Sift through the material below and return the lines with "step".

» Information shown
--

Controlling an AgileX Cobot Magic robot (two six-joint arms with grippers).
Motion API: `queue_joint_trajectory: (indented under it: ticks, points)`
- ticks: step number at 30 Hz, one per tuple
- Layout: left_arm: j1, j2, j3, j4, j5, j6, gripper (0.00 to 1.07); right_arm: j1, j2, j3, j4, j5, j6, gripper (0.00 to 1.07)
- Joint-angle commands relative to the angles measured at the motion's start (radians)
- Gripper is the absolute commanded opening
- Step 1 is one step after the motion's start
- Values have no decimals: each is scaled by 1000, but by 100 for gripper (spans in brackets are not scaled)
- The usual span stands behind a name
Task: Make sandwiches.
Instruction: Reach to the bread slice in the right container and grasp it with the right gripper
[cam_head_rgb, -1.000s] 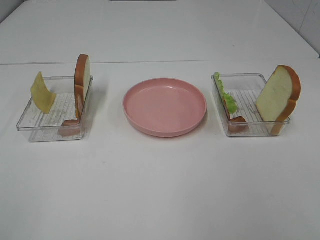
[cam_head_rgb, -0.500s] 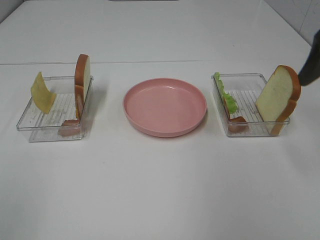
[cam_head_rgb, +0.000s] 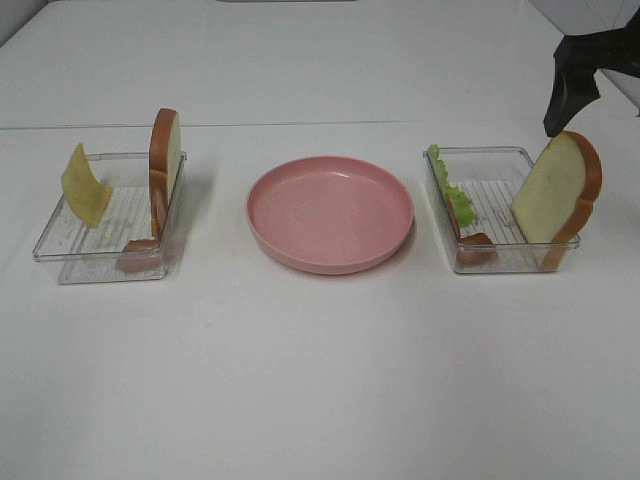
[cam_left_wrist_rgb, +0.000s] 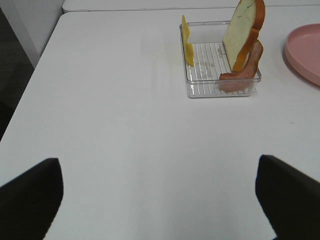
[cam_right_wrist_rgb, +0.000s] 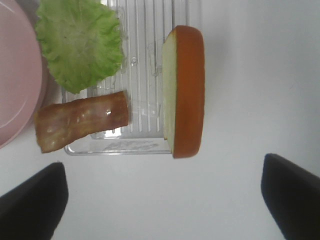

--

» Exercise solution
- ticks: step number at 30 Hz, one per tuple
- Step 1 is one step after the motion's start

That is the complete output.